**Exercise directions:**
For each entry, return the text exactly and omit any image.

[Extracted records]
··········
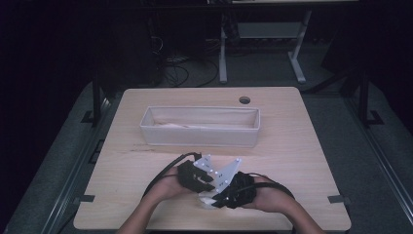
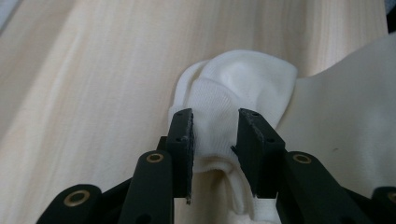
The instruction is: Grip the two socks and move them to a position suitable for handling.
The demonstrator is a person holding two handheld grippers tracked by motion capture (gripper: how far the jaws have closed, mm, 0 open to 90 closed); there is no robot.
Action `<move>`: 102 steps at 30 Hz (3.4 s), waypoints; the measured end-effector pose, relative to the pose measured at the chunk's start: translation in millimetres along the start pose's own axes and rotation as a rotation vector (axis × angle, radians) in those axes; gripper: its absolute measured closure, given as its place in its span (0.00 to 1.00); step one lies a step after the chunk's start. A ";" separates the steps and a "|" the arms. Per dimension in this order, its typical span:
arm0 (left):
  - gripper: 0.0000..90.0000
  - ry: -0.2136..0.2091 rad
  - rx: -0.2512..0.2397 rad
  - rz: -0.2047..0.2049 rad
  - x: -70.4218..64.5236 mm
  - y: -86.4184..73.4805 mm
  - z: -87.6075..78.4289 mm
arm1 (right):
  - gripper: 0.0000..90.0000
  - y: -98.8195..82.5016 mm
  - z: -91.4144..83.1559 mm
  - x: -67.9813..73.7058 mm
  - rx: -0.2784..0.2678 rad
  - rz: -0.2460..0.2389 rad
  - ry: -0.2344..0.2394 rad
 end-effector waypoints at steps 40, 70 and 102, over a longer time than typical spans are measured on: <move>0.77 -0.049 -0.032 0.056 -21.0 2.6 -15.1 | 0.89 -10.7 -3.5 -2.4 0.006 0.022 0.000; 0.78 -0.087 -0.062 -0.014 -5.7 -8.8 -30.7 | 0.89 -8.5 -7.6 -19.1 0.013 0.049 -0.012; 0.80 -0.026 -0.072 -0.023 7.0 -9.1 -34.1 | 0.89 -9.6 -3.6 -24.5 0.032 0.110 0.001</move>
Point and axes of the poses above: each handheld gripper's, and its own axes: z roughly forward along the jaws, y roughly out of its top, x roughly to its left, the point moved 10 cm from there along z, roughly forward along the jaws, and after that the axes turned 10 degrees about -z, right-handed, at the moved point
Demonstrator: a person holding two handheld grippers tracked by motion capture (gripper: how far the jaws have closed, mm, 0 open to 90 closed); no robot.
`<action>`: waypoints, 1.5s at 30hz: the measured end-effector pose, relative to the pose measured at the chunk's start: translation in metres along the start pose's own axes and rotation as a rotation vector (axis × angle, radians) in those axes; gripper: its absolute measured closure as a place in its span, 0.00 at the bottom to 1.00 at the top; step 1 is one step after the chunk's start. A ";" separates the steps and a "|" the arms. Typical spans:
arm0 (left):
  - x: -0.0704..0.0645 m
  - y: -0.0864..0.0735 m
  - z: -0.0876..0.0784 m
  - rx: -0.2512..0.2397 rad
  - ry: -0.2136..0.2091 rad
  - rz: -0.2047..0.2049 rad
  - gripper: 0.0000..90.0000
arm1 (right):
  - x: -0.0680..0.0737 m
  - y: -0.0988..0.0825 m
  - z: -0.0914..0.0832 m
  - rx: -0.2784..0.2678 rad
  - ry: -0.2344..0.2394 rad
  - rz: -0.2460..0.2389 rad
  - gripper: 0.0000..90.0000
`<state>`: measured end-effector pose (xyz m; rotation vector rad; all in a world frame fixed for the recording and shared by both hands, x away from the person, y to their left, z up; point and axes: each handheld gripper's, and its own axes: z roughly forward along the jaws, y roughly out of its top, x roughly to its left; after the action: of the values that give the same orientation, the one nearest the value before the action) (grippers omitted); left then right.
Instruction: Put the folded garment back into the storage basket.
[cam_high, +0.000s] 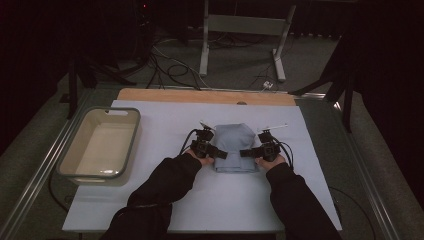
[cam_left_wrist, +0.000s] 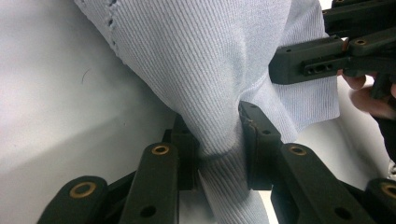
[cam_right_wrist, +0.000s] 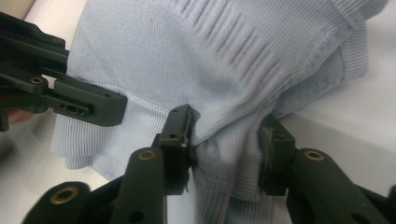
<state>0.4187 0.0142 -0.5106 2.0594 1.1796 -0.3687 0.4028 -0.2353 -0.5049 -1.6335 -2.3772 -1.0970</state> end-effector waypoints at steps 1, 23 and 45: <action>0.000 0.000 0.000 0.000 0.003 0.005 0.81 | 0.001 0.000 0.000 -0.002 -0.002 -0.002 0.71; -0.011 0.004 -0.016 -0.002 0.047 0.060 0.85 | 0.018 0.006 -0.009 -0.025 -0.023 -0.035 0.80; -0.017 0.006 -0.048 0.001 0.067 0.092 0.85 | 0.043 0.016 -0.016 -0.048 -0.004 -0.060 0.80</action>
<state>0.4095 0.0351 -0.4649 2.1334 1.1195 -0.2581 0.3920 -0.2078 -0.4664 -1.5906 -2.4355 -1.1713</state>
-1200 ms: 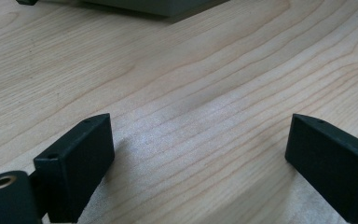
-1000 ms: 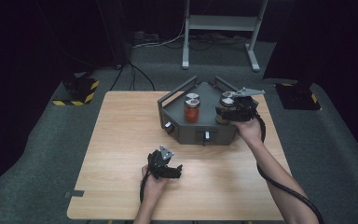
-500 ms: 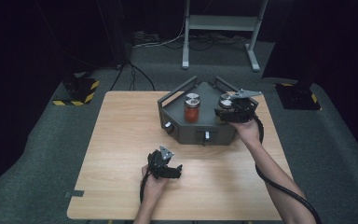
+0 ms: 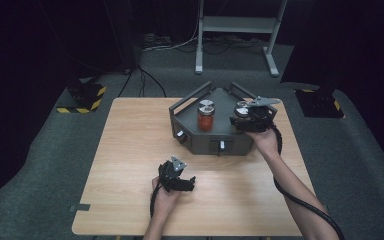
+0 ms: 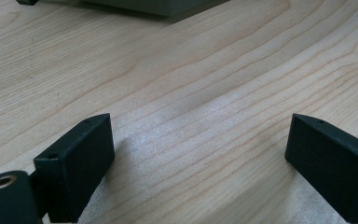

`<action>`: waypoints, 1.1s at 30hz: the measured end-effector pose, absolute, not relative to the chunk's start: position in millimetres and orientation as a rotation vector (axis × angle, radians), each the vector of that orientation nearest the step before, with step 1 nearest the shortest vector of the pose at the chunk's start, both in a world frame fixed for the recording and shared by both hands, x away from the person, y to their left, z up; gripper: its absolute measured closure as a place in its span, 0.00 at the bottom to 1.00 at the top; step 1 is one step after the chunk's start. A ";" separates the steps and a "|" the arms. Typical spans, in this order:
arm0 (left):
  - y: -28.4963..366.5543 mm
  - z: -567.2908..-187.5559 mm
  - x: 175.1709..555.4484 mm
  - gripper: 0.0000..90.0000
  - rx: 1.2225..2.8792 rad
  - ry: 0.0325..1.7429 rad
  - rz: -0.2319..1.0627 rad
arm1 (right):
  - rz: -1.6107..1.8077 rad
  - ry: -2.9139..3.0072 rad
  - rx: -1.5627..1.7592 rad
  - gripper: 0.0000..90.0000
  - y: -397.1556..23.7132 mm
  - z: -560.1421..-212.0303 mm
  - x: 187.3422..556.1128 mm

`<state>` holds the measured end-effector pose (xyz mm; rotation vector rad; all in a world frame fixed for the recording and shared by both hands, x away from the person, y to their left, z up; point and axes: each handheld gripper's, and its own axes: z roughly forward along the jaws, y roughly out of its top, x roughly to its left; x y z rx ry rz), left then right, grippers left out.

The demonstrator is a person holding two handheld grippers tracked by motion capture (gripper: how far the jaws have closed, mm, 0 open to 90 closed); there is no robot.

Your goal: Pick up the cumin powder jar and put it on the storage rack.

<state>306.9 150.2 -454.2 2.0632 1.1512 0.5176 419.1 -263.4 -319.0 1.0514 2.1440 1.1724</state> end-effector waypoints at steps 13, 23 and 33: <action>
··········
**Answer space:**
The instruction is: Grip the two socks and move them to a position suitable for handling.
The demonstrator is a person holding two handheld grippers tracked by motion capture (gripper: how far the jaws have closed, mm, 0 open to 90 closed); there is no robot.
Action `<move>`: 102 steps at 30 Hz (3.4 s), waypoints; the measured end-effector pose, relative to the pose measured at the chunk's start: translation in millimetres along the start pose's own axes and rotation as a rotation vector (axis × angle, radians) in those axes; gripper: its absolute measured closure, given as its place in its span (0.00 to 1.00); step one lies a step after the chunk's start. A ";" separates the steps and a "|" the arms. Per dimension in this order, its typical span:
arm0 (left):
  - gripper: 0.0000..90.0000
  - ry: -0.2136..0.2091 rad
  - rx: -0.2512..0.2397 rad
  - rz: -0.2047..0.2049 rad
  - x: -70.4218..64.5236 mm
  - y: -86.4184..73.4805 mm
  - z: -87.6075..78.4289 mm
arm1 (right):
  - gripper: 0.0000..90.0000
  - y: -98.8195..82.5016 mm
  - z: -91.4144..83.1559 mm
  - x: -67.9813..73.7058 mm
  - rx: -0.2784..0.2678 rad
  - rz: -0.2460..0.2389 rad
  - ry: -0.2344..0.2394 rad
 end-effector waypoints at steps 40, 70 and 102, over a longer time than typical spans are measured on: <move>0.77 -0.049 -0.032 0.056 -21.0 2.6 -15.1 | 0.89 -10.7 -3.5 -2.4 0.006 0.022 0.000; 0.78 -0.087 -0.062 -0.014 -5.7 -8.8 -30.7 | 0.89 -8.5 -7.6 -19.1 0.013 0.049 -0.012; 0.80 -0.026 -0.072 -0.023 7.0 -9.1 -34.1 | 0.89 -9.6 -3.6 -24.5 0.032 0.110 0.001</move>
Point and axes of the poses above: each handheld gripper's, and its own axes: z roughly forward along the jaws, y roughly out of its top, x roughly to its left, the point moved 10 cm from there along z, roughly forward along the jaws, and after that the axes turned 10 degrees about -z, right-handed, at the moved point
Demonstrator: a person holding two handheld grippers tracked by motion capture (gripper: how far the jaws have closed, mm, 0 open to 90 closed); no robot.
`<action>`: waypoints, 1.5s at 30hz: the measured end-effector pose, relative to the pose measured at the chunk's start: translation in metres along the start pose's own axes and rotation as a rotation vector (axis × angle, radians) in those axes; gripper: its absolute measured closure as a place in its span, 0.00 at the bottom to 1.00 at the top; step 1 is one step after the chunk's start. A ";" separates the steps and a "|" the arms. Typical spans:
arm0 (left):
  - x: -0.0704..0.0645 m
  - y: -0.0864..0.0735 m
  - z: -0.0876..0.0784 m
  - rx: -0.2512..0.2397 rad
  - ry: -0.2136..0.2091 rad
  - rz: -0.2047..0.2049 rad
  - gripper: 0.0000..90.0000
arm1 (right):
  - x: -0.0680..0.0737 m
  - y: -0.0988..0.0825 m
  - z: -0.0914..0.0832 m
  - rx: -0.2784..0.2678 rad
  - ry: -0.2344..0.2394 rad
  - rz: -0.2460..0.2389 rad
  - gripper: 0.0000..90.0000
`<state>`: measured end-effector pose (xyz m; rotation vector rad; all in a world frame fixed for the recording and shared by both hands, x away from the person, y to their left, z up; point and axes: each handheld gripper's, and its own axes: z roughly forward along the jaws, y roughly out of its top, x roughly to its left; after the action: of the values that give the same orientation, the one nearest the value before the action) (grippers omitted); left then right.
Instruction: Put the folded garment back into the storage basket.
[cam_high, +0.000s] 
[cam_left_wrist, +0.000s] 
[cam_right_wrist, +0.000s] 
<state>0.4187 0.0142 -0.5106 2.0594 1.1796 -0.3687 0.4028 -0.2353 -0.5049 -1.6335 -2.3772 -1.0970</state> end-effector waypoints at steps 1, 23 and 45: <action>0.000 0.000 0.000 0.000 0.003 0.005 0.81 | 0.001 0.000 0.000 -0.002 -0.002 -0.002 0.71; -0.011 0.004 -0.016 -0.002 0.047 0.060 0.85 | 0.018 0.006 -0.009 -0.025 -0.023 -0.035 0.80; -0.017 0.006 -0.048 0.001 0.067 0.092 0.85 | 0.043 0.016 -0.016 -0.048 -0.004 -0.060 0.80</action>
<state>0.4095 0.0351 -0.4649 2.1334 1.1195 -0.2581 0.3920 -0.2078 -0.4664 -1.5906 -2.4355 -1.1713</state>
-1200 ms: 
-1000 ms: 
-500 ms: 
+0 ms: 
+0 ms: 

`<action>`: waypoints, 1.1s at 30hz: the measured end-effector pose, absolute, not relative to the chunk's start: position in millimetres and orientation as a rotation vector (axis × angle, radians), each the vector of that orientation nearest the step before, with step 1 nearest the shortest vector of the pose at the chunk's start, both in a world frame fixed for the recording and shared by both hands, x away from the person, y to their left, z up; gripper: its absolute measured closure as a place in its span, 0.00 at the bottom to 1.00 at the top; step 1 is one step after the chunk's start. A ";" separates the steps and a "|" the arms. Typical spans, in this order:
arm0 (left):
  - y: -28.4963..366.5543 mm
  - z: -567.2908..-187.5559 mm
  - x: 175.1709..555.4484 mm
  - gripper: 0.0000..90.0000
  - rx: 1.2225..2.8792 rad
  - ry: 0.0325..1.7429 rad
  - rz: -0.2319..1.0627 rad
arm1 (right):
  - rz: -1.6107..1.8077 rad
  - ry: -2.9139..3.0072 rad
  - rx: -1.5627..1.7592 rad
  - gripper: 0.0000..90.0000
  - y: -397.1556..23.7132 mm
  - z: -560.1421..-212.0303 mm
  - x: 187.3422..556.1128 mm

`<state>` holds the measured end-effector pose (xyz mm; rotation vector rad; all in a world frame fixed for the recording and shared by both hands, x away from the person, y to their left, z up; point and axes: each handheld gripper's, and its own axes: z roughly forward along the jaws, y roughly out of its top, x roughly to its left; x y z rx ry rz), left then right, grippers left out.

The demonstrator is a person holding two handheld grippers tracked by motion capture (gripper: how far the jaws have closed, mm, 0 open to 90 closed); there is no robot.

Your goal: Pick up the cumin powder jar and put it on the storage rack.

<state>306.9 150.2 -454.2 2.0632 1.1512 0.5176 419.1 -263.4 -319.0 1.0514 2.1440 1.1724</state> end-effector waypoints at steps 13, 23 and 33: <action>

Nothing more is needed to finish the exercise.